The other half of you have actually been inside a modern minivan. You know that a minivan is the mullet of automobiles, and by that I mean it is all business in the front, and a party in the back. It's a little slice of heaven on wheels. I love my minivan. Yeah, I said it.

We were forced to consider minivans because our Toyota Highlander had an annoying noise that wouldn't go away. It sounded roughly like "Mom, there isn't enough leg room! Make someone else sit in the back next time!" We tried turning up the volume on the radio to drown it out, but that was only partly successful. So we started looking at minivans.

After extensive shopping we narrowed our minivan choices to either a Honda or a Toyota. The Honda had an edge in back seat comfort, mileage, and console layout. But the Toyota salesman assured us that after a few years of use the Honda would rattle apart and spontaneously dissemble itself in our garage. He said we would one day come out to the garage and find nothing but a pile of parts, each one trying to crawl away from the others. The Toyota, by way of contrast, was built tight, our salesman explained. It would survive a nuclear attack without the tires getting out of alignment. This was all suspiciously difficult to verify, given that it involved the future. And Google was silent on this issue. So we went with the comfy back seats. It seemed the quieter option.

Our minivan is packed with so many features that it changes the entire driving paradigm. In the old model you had a driver and several passengers. Now you have a pilot and a full-time manager of tech support in the front, with several disgruntled users in the back. From the moment the humans enter the minivan, the manager of tech support gets busy. My wife, who I call Spock during family drives, is responsible for the navigation unit, synching the BlackBerry to the speaker system, adjusting the XM satellite stations, loading the DVD, instructing occupants about how to move seats, locking and unlocking doors, and so on. Her job is never done because the users never stop submitting change orders.

As pilot, I try to tune out everything but the sultry and sometimes scolding voice of the navigation unit. If I allow myself to get invested in the tangle of tech support and political issues bubbling over in the rest of the vehicle I will lose concentration and drive into a ravine.
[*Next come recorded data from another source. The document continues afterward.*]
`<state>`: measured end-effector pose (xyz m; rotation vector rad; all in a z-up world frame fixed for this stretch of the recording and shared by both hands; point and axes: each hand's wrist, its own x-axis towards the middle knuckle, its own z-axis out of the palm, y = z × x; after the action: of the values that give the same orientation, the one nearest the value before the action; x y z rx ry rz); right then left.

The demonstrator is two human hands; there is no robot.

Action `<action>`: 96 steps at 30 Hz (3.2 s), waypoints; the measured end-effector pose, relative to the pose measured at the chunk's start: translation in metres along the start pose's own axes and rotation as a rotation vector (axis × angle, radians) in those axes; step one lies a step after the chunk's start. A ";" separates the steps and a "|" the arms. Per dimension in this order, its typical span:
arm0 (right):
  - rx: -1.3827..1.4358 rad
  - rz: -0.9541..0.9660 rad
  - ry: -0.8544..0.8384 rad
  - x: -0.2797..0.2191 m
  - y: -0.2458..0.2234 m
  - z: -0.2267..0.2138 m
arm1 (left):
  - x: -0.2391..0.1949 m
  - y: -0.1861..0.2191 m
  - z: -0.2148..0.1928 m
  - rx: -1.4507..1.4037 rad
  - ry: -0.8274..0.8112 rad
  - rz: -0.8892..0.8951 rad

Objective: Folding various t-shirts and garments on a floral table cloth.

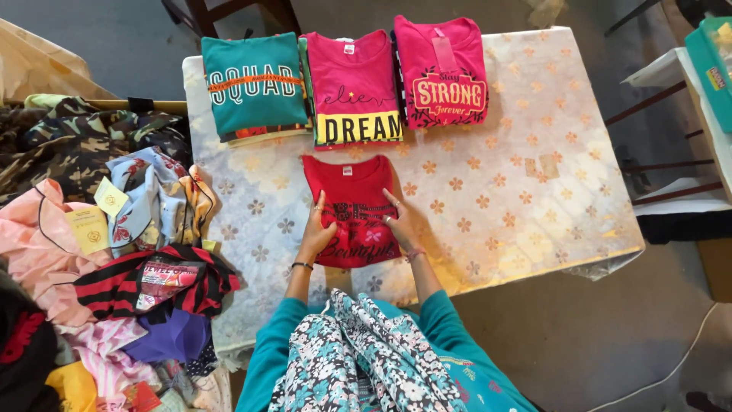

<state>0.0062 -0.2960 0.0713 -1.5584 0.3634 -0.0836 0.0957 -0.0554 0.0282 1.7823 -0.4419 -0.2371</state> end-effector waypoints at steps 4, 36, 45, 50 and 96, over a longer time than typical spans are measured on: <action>0.074 -0.038 -0.006 -0.024 -0.044 0.003 | -0.014 0.057 -0.012 0.092 -0.022 0.071; -0.034 -0.205 0.238 0.268 -0.002 -0.058 | 0.233 -0.039 0.004 -0.517 0.444 -0.151; -0.090 -0.217 0.424 0.255 0.050 -0.077 | 0.200 -0.075 0.018 -0.744 0.573 -0.313; -0.227 -0.188 0.563 0.230 0.066 -0.060 | 0.179 -0.086 0.021 -0.539 0.624 -0.234; -1.066 -0.312 0.415 -0.086 0.068 0.009 | -0.107 0.035 0.018 0.699 -0.250 0.278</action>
<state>-0.0847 -0.2622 0.0192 -2.6589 0.5272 -0.5287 -0.0143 -0.0343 0.0495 2.3450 -1.0388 -0.1114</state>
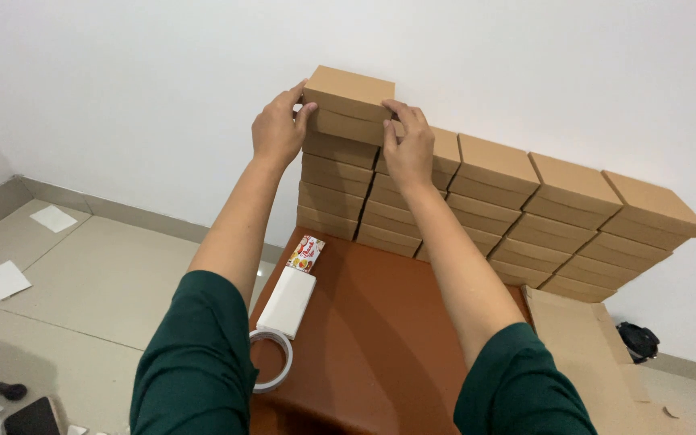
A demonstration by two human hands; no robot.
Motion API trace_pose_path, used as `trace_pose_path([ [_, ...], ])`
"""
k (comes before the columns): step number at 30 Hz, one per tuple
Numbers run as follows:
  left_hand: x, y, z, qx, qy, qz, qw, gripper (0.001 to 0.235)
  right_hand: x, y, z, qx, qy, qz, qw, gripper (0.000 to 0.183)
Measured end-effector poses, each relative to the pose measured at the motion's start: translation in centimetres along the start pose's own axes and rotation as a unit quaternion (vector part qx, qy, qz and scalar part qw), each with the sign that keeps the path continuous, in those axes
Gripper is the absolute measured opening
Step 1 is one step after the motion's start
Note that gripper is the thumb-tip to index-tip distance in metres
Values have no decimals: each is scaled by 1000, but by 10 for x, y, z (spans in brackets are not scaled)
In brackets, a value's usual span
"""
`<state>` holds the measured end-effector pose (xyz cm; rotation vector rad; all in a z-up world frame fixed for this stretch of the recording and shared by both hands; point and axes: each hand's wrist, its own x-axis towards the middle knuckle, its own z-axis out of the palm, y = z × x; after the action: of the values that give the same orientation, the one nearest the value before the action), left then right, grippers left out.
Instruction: Assembling cardboard boxes by folding templates and tucking in flaps.
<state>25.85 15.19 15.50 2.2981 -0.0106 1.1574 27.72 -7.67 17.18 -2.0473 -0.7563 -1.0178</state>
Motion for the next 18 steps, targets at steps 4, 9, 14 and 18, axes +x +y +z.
trace_pose_path([
  [4,5,-8,16,22,34,-29,999,29,10,14,19,15,30,-23,999,28],
  [9,15,-11,28,18,58,-33,998,22,19,25,28,35,58,-36,997,28],
  [14,15,-8,31,1,54,-84,995,27,19,24,31,44,62,-44,996,28],
  [18,16,-13,37,16,40,-94,995,30,19,21,23,21,45,-34,998,33],
])
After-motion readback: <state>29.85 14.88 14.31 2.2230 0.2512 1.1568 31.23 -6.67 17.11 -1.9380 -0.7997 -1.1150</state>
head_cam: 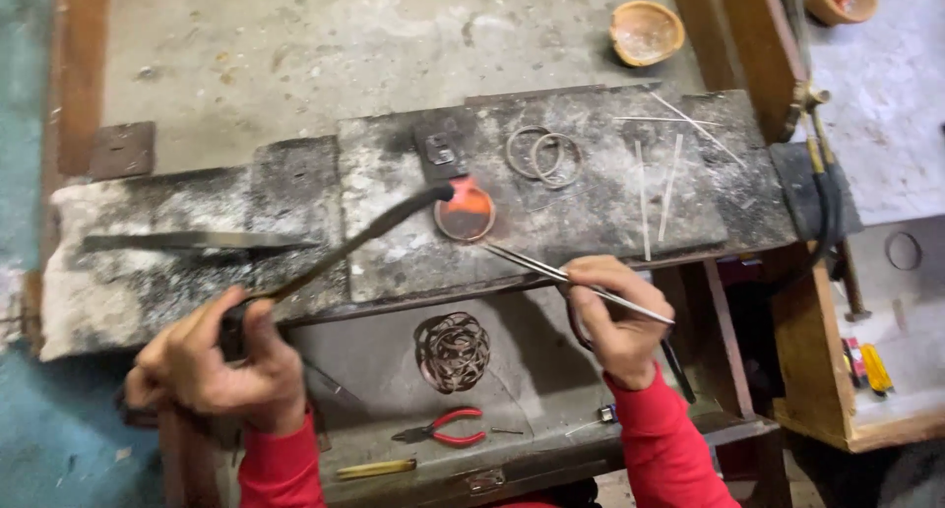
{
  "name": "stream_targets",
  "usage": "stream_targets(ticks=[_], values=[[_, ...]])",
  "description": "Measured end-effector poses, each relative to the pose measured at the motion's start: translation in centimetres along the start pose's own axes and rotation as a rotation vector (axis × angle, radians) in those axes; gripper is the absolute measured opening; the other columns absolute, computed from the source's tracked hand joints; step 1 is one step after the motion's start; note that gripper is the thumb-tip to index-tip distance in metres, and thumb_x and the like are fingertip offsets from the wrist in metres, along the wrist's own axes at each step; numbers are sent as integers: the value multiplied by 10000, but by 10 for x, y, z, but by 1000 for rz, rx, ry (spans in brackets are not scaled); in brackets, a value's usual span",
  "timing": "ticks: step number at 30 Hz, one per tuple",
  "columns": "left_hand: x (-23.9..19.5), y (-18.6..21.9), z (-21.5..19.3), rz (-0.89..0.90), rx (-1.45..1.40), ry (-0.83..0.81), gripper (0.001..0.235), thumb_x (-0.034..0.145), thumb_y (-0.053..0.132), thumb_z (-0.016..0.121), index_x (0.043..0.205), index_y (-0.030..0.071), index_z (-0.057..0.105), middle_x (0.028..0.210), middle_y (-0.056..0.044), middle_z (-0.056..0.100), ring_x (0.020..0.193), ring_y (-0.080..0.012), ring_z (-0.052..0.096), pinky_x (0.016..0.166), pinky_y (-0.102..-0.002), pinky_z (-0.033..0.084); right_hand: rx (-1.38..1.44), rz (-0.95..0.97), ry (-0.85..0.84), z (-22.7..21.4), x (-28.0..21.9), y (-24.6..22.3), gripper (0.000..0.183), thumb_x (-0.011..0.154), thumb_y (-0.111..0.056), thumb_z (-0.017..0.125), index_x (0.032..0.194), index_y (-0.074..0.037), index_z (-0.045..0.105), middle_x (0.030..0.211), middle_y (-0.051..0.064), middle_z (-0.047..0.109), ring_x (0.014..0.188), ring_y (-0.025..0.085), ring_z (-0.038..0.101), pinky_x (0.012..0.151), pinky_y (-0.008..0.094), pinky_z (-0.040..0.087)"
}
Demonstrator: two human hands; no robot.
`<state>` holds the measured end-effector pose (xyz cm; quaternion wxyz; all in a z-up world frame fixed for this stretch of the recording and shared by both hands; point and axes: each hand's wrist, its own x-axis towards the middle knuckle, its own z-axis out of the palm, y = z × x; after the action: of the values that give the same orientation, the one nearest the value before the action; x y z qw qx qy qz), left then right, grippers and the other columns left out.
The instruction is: The person uses a handheld torch to heat a metal ring held with tweezers on a workbench. The ring is repeatedly heated until it glows orange, then briefly set down before being reheated. The process is repeated several times on the same ring.
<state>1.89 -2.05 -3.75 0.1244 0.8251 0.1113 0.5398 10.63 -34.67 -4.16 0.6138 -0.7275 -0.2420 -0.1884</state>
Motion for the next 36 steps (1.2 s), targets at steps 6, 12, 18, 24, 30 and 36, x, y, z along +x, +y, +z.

Although I'd be lying if I said it isn't a tempting option after the fifteenth change order gets submitted, just before I fire up the rear bumper video camera, and the distance sonar, and start backing out of the garage.

The XM satellite radio is a wonderful invention. It has an endless variety of music. But for reasons I haven't yet discerned, all we ever hear is Daughtry and Lady Gaga. I would be fine with this arrangement if Daughtry didn't sound like two mules dragging a barn door over crushed stones. I need to talk to Spock about that, but she is always buried in work orders.

My point is that minivans are wonderful. If you like Daughtry.

from Dilbert.com Blog

1 comment:

Tattoo Jim said...

My neighbor has been a minivan person for several years... she's into the Honda version. She can drive that thing and keep up with all four of her kids with no tech person/co-pilot! I have total respect for her!!!